◆ **Instructions for the task**:
Would you retype the listing below word for word, without any of its pictures?
::: Supplied data :::
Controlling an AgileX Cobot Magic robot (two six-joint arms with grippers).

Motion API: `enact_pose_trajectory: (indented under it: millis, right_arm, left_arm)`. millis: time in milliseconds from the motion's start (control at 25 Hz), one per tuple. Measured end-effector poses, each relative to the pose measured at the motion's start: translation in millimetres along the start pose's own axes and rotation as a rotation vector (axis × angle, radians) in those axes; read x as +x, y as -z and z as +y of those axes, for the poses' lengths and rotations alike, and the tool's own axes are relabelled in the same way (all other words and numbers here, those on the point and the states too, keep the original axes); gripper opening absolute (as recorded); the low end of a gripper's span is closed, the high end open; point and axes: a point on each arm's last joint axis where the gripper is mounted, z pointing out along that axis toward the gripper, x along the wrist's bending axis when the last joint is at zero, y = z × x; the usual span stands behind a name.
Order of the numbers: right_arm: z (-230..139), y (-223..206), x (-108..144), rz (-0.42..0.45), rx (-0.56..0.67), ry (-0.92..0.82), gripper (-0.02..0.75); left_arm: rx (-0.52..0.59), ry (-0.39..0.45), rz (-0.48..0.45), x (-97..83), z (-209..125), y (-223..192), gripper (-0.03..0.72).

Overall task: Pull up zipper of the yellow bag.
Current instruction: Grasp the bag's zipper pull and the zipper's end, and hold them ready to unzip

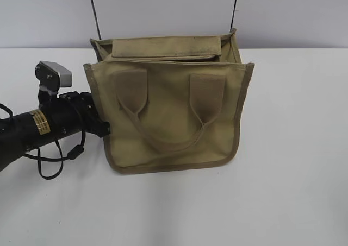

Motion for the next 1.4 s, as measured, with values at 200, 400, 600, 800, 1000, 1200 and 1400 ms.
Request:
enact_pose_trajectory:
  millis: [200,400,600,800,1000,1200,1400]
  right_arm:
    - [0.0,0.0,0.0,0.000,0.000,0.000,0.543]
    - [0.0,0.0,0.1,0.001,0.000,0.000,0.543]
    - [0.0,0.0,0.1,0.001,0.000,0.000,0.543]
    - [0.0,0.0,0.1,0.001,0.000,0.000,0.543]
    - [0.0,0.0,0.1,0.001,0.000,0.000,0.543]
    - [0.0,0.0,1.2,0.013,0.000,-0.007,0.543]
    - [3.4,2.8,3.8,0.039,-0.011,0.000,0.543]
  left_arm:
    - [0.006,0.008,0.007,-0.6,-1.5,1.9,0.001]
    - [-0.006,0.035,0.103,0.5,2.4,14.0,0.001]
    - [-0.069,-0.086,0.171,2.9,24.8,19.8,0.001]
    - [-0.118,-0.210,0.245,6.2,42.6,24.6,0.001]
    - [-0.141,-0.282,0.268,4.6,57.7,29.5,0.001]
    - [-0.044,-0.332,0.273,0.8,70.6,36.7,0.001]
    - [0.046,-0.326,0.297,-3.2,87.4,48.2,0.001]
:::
◆ **Answer box**:
Controlling an AgileX Cobot Magic robot (two six-joint arms with grippers).

Motion API: `enact_pose_trajectory: (indented under it: millis, right_arm, left_arm)`. millis: time in milliseconds from the motion's start (control at 25 Hz), one per tuple. Measured end-effector poses, each relative to the pose measured at the motion's start: translation in millimetres along the start pose's own axes and rotation as a rotation vector (axis × angle, radians) in those axes; read x as +x, y as -z and z as +y of those axes, for the poses' lengths and rotations alike, and the tool's own axes are relabelled in the same way (all other words and numbers here, those on the point and the states too, keep the original axes); gripper opening absolute (as recorded); the low end of a gripper's span is closed, the high end open; point and axes: a point on each arm's last joint axis where the gripper is mounted, z pointing out along that axis toward the gripper, x along the wrist's bending axis when the last joint is at zero, y = z × x; the usual span stands behind a name.
Order of the numbers: right_arm: z (-230..139), y (-223..206), x (-108..144), rz (-0.42..0.45), rx (-0.56..0.67), ry (-0.92..0.82), gripper (-0.02..0.75); left_arm: rx (-0.52..0.59), ry (-0.39..0.45), rz (-0.48..0.45), x (-97..83), z (-209..125), y (-223..192), gripper (-0.03..0.72).

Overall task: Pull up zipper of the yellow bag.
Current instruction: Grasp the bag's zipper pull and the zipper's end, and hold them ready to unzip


Motion for the next 1.4 s, as measured, with values at 200, 400, 600, 800, 1000, 1200 and 1400 ms.
Request:
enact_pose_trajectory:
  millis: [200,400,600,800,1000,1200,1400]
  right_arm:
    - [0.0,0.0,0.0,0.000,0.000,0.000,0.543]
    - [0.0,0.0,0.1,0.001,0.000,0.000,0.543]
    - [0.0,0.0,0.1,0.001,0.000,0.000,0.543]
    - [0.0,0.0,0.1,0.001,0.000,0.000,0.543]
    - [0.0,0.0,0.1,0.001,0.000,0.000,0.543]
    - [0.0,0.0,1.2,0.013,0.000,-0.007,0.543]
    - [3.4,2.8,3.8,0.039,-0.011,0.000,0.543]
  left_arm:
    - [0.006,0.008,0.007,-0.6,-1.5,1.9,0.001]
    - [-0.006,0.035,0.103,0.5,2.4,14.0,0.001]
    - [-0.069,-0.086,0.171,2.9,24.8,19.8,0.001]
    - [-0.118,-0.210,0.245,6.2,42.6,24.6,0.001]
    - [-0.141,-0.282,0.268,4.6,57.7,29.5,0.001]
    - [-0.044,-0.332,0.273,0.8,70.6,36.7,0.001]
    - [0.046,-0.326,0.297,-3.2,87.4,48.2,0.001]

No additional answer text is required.